# [Task to carry out]
What appears from the first line of the data below through the line containing "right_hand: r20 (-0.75", both included, should be copied exactly, and nothing else.

# [Recorded data]
=-=-=-=-=
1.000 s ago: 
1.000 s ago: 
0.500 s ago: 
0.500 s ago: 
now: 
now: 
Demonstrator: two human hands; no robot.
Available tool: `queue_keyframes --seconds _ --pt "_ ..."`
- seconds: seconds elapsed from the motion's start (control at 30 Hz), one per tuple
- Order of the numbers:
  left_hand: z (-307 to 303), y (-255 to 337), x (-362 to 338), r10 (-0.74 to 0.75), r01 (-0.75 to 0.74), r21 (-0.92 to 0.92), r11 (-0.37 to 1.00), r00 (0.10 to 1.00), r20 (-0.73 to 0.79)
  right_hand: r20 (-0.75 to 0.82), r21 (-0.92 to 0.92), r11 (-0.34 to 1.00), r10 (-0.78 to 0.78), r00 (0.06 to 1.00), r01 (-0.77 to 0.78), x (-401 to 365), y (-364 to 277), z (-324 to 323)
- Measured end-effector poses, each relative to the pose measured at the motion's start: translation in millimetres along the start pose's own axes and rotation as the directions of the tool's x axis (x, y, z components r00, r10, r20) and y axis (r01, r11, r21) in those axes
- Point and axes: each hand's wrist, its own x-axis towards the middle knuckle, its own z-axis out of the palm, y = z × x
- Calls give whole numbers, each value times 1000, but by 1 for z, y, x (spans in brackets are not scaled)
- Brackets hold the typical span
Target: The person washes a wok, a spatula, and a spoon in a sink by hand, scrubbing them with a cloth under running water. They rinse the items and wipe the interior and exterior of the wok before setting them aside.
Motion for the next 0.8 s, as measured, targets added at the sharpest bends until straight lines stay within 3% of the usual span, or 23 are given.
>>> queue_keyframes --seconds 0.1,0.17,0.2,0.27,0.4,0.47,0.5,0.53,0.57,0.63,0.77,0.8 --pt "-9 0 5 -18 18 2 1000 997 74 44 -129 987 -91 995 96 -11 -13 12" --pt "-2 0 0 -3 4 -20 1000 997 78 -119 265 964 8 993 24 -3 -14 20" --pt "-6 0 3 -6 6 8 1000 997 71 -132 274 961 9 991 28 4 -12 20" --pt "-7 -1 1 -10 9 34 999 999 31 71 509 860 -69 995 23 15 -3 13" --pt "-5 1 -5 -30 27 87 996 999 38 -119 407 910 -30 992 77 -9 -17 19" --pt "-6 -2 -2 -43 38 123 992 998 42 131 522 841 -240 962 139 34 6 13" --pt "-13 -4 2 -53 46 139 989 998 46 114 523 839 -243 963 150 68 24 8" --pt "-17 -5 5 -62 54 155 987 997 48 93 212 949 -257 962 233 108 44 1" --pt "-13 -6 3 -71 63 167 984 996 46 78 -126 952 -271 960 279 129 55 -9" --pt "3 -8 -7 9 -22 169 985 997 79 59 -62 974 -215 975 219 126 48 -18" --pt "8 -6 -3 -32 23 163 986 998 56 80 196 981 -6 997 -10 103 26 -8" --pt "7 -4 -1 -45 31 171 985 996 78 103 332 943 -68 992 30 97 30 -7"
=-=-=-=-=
# [Answer section]
1.000 s ago: 
1.000 s ago: 
0.500 s ago: 
0.500 s ago: 
now: 
now: 
Demonstrator: two human hands; no robot.
Available tool: `queue_keyframes --seconds _ --pt "_ ..."`
- seconds: seconds elapsed from the motion's start (control at 30 Hz), one per tuple
- Order of the numbers:
  left_hand: z (-307 to 303), y (-255 to 337), x (-362 to 338), r10 (-0.74 to 0.75), r01 (-0.75 to 0.74), r21 (-0.92 to 0.92), r11 (-0.37 to 1.00), r00 (0.10 to 1.00), r20 (-0.73 to 0.79)
  right_hand: r20 (-0.75 to 0.82), r21 (-0.92 to 0.92), r11 (-0.34 to 1.00), r10 (-0.78 to 0.78), r00 (0.06 to 1.00), r01 (-0.77 to 0.78), x (-401 to 365), y (-364 to 277), z (-324 to 323)

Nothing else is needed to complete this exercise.